Но с Борзых, пожалуй, тяжеловато будет, его, похоже, действительно обнесли, но попробовать можно. Убийство, конечно, тоже хотелось бы раскрыть, из спортивного интереса, так сказать. Я же опер, в конце концов, а каждый настоящий опер в душе фанат. И раскрытие преступлений для него, как наркотики – для нарокомана. Невзирая на выговоры, приказы, чужую территорию и нехватку времени, если появится зацепка, он готов сутками носиться, высунув язык, хоть иногда и совершенно впустую. Это фанатизм. За пять лет я еще не стал таким фанатом, но, говоря тем же наркоманским языком, ломка уже началась. Решено – буду копать в обоих направлениях, а дальше действовать по ситуации.
Милицию я сюда вызывать не буду. Катя не убежит, правда, разлагаться начнет, но из-за вони в подъезде никто ничего не унюхает.
На всякий случай я еще раз осмотрел квартиру, нашел в коридоре ключ, запер дверь и вышел в подъезд. Необходимость ходить по соседям сама собой отпала – только светиться лишний раз.
Выйдя на улицу, я не торопясь зашагал к метро.

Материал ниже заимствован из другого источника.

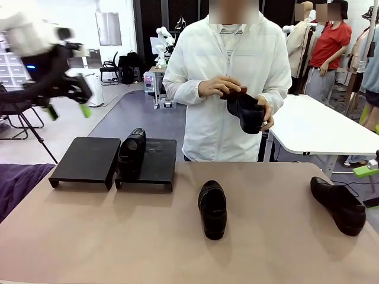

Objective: Organize the shoes by placing them on the stand.
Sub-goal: Place the Shoe from the middle of the table onto the Shoes Stand.

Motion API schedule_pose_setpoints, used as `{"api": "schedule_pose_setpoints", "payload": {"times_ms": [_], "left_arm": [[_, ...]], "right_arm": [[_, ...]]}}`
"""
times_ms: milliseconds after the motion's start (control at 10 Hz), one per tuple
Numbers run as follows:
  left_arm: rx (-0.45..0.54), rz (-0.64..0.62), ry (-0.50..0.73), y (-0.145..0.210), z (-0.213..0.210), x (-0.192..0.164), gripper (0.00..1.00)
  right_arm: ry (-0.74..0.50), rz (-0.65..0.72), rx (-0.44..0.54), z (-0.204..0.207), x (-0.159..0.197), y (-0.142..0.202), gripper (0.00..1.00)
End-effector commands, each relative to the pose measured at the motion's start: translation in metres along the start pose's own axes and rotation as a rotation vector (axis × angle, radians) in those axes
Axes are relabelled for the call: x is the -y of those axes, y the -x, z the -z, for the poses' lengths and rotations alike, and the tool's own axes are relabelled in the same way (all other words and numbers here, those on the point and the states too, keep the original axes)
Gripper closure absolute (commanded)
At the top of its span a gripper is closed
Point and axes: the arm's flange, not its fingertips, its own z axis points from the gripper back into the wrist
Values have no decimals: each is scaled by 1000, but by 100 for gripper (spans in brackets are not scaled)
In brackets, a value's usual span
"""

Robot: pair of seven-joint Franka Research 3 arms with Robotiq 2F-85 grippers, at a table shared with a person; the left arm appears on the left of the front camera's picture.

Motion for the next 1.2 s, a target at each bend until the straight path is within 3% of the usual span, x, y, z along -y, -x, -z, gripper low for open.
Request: {"api": "schedule_pose_setpoints", "payload": {"times_ms": [0, 200, 400, 600, 700, 1100], "left_arm": [[2, 3, 320, 28, 7, -76, 0], [65, 4, 543, 53, 44, -106, 0], [163, -55, 633, 90, 113, -93, 0], [284, -111, 737, 109, 138, -91, 0], [143, -81, 649, 90, 118, -108, 2], [143, -81, 649, 90, 118, -108, 2]], "right_arm": [[10, -26, -11, -5, 2, 2, 0], [10, -26, -11, -5, 2, 2, 0], [10, -26, -11, -5, 2, 2, 0], [10, -26, -11, -5, 2, 2, 0], [10, -26, -11, -5, 2, 2, 0], [10, -26, -11, -5, 2, 2, 0]]}}
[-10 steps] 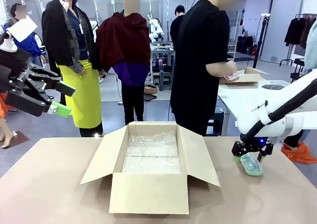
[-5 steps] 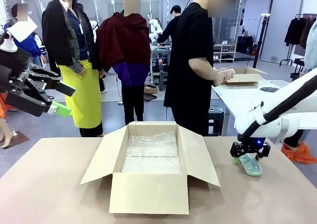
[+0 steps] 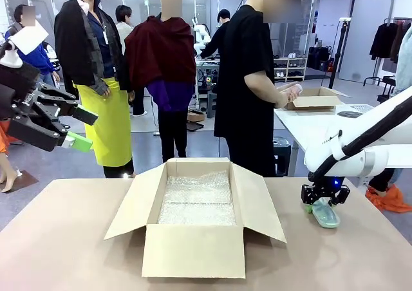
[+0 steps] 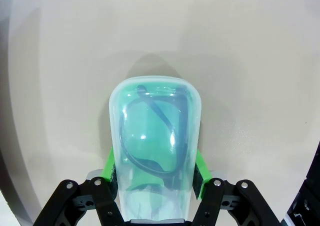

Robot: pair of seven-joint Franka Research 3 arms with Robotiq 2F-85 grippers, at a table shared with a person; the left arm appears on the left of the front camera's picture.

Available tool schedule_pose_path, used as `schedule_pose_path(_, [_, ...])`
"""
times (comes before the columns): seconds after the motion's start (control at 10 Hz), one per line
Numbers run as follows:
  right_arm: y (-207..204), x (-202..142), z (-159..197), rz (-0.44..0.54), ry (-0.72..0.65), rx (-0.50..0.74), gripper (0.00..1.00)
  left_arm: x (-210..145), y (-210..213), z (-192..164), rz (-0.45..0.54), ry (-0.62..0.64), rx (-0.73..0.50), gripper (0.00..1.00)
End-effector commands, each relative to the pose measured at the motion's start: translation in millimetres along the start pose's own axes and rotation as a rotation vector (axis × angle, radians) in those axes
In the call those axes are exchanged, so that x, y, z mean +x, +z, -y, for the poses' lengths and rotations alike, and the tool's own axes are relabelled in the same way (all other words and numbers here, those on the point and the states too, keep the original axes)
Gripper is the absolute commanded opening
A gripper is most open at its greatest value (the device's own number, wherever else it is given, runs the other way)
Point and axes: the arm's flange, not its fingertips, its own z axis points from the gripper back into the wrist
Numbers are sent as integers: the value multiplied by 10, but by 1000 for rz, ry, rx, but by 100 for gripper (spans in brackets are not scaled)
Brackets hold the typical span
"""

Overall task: Pack the glasses set securely to prepare it for shipping.
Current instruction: Place the Glasses case inside the Package Box.

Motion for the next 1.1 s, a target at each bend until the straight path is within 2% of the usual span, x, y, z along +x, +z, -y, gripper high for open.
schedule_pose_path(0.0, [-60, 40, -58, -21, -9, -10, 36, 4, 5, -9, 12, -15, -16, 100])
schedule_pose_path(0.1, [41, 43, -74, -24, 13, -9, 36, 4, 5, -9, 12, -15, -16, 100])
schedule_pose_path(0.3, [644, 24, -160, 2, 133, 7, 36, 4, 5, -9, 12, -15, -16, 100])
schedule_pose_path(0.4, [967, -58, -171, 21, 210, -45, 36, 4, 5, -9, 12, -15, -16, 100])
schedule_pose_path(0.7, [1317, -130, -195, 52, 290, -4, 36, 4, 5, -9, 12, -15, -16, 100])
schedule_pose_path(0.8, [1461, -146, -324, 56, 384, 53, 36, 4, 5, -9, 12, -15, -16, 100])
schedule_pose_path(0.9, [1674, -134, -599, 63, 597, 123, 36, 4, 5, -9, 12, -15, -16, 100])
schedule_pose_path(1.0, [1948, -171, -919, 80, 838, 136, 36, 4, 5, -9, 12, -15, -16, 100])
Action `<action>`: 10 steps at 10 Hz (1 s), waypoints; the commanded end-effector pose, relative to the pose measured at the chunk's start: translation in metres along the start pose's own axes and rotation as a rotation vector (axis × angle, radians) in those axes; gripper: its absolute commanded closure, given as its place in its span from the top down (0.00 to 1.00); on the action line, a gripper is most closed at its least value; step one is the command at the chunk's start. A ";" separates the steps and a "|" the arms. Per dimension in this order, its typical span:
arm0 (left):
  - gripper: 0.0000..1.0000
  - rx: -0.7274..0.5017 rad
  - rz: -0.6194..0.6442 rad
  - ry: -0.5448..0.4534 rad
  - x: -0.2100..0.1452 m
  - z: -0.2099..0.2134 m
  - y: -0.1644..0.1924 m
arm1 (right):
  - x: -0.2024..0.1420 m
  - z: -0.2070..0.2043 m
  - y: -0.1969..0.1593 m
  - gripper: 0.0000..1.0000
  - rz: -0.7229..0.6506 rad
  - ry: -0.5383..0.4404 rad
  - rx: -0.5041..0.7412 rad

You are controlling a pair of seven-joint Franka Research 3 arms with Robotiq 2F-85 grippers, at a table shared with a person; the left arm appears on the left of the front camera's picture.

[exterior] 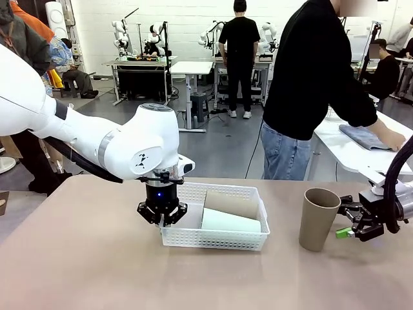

Я ехал в метро и занимался мыслительным процессом. Хорошие, однако, знакомые у Кати. Странно, что ее грохнули именно в этот раз. Полгода назад в ее биографии был такой же случай, но она осталась жива. Почему? А бог его знает. У нее теперь не спросишь.
С чего же мне начать? Жаль, нет Филиппова. Он бы мог присоветовать что-нибудь толковое. А с Мухомором не посоветуешься. Он, если про убийство узнает, скажет, не лезь, не наша территория.
Тогда посоветуемся с учебниками по криминалистике. Что там сказано? Установить и проверить на причастность все ближайшие связи жертвы. Легко сказать. Если самая ближайшая связь жертву «сучкой» называет. Что у меня осталось? Работа – нет, друзья – нет. Подруги. Тут, пожалуй, есть зацепка. Парочка Наташа-Сережа. Скорее всего, к этой истории они отношения не имеют, но чем черт не шутит. Вот с них и начнем. Точнее, с Наташи. Тут на везенье надо рас-считывть. Если она та самая, что в ателье работает.
Пребывая в глубоких сомнениях, я доехал до отделения. Но стоило только мне упасть в кресло, как тут же зазвонил телефон.
– Да, слушаю.
– Это Борзых. Кирилл Андреевич, ничего нового нет? Не нашли Катю?